The hypothesis that distance matters but that in recent years geographical proximity has become less important for research collaboration was tested. We have chosen a sample–authors at German immunological institutes–that is relatively homogeneous with regard to research field, language and culture, which beside distance are other possible factors influencing the willingness to co-operate. We analyse yearly distributions of co-authorship links between institutes and compare them with the yearly distributions of distances of all institutes producing papers in journals indexed in the Science Citation Index, editions 1992 till 2002. We weight both types of distributions properly with paper numbers.
One interesting result is that place matters but if a researcher has to leave the home town to find a collaborator distance does not matter any longer. This result holds for all years considered, but is statistically most significant in 2002. The tendency to leave the own town for collaborators has slightly increased in the sample. In addition, yearly productivity distributions of institutes have been found to be lognormal.
The Internet did not change much the collaboration patterns between German immunological institutes.
The global and secular tendency to more and more collaboration in scientific research has been demonstrated in many scientometric and other studies. To establish and maintain collaboration links can be more or less easy, depending on scientific, cultural, political, and geographical barriers which have to be overcome. In recent years some of these barriers have been lowered. The Iron Curtain does not longer exist, air flights became less costly and the Internet has made telecommunication easy, cheap and fast. We have tested the hypothesis that in recent years geographical proximity has become less important for establishing research collaboration. For this test we chose a sample of institutions where all other barriers for collaboration mentioned above are nearly absent. We analysed the collaboration between German institutions of immunology.

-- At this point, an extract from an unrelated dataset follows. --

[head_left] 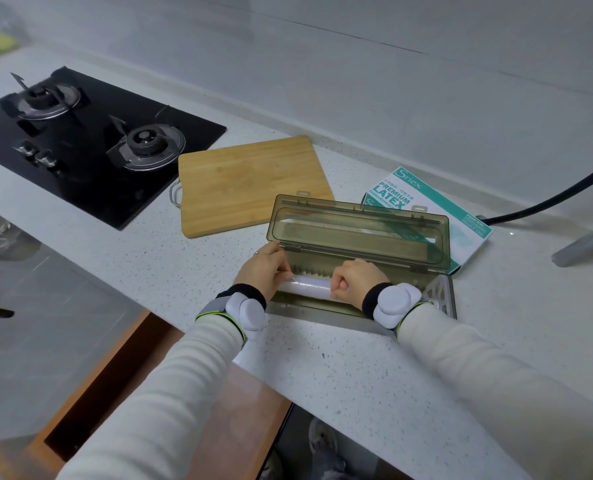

A similar study was made by Sylvan Katz . He observed that in Australia, Canada, and UK the numbers of papers which members of two universities published together decreased exponentially with their distance. Smith and Katz  found, that UK "life sciences showed the largest change in their geographical collaboration pattern, the average distance between collaborating institutions increasing over the time period [1980–1994]. The pattern of geographical collaborations in the natural sciences remained quite constant over time." Liang Liming  obtained for inter-regional co-operation in China that geographical proximity is an important factor. Nagpaul  studied international research collaboration and concluded that geographical proximity has greater positive impact than thematic proximity and socio-economic proximity.
The papers taken into account for this study are drawn from the Science Citation Index (SCI). We analysed the publications of German research institutions which are listed on the website of the German Society for Immunology . We took all records in the SCI CD-ROM editions 1992–1999 and 2002 into account, which had at least one author affiliated with one of 80 institutes mentioned on the list. We used a search strategy (developed with 2002 data) to avoid tedious search for address variants. We found a monotonically increasing number of institutions in SCI (1992: n = 54, 2002: n = 73).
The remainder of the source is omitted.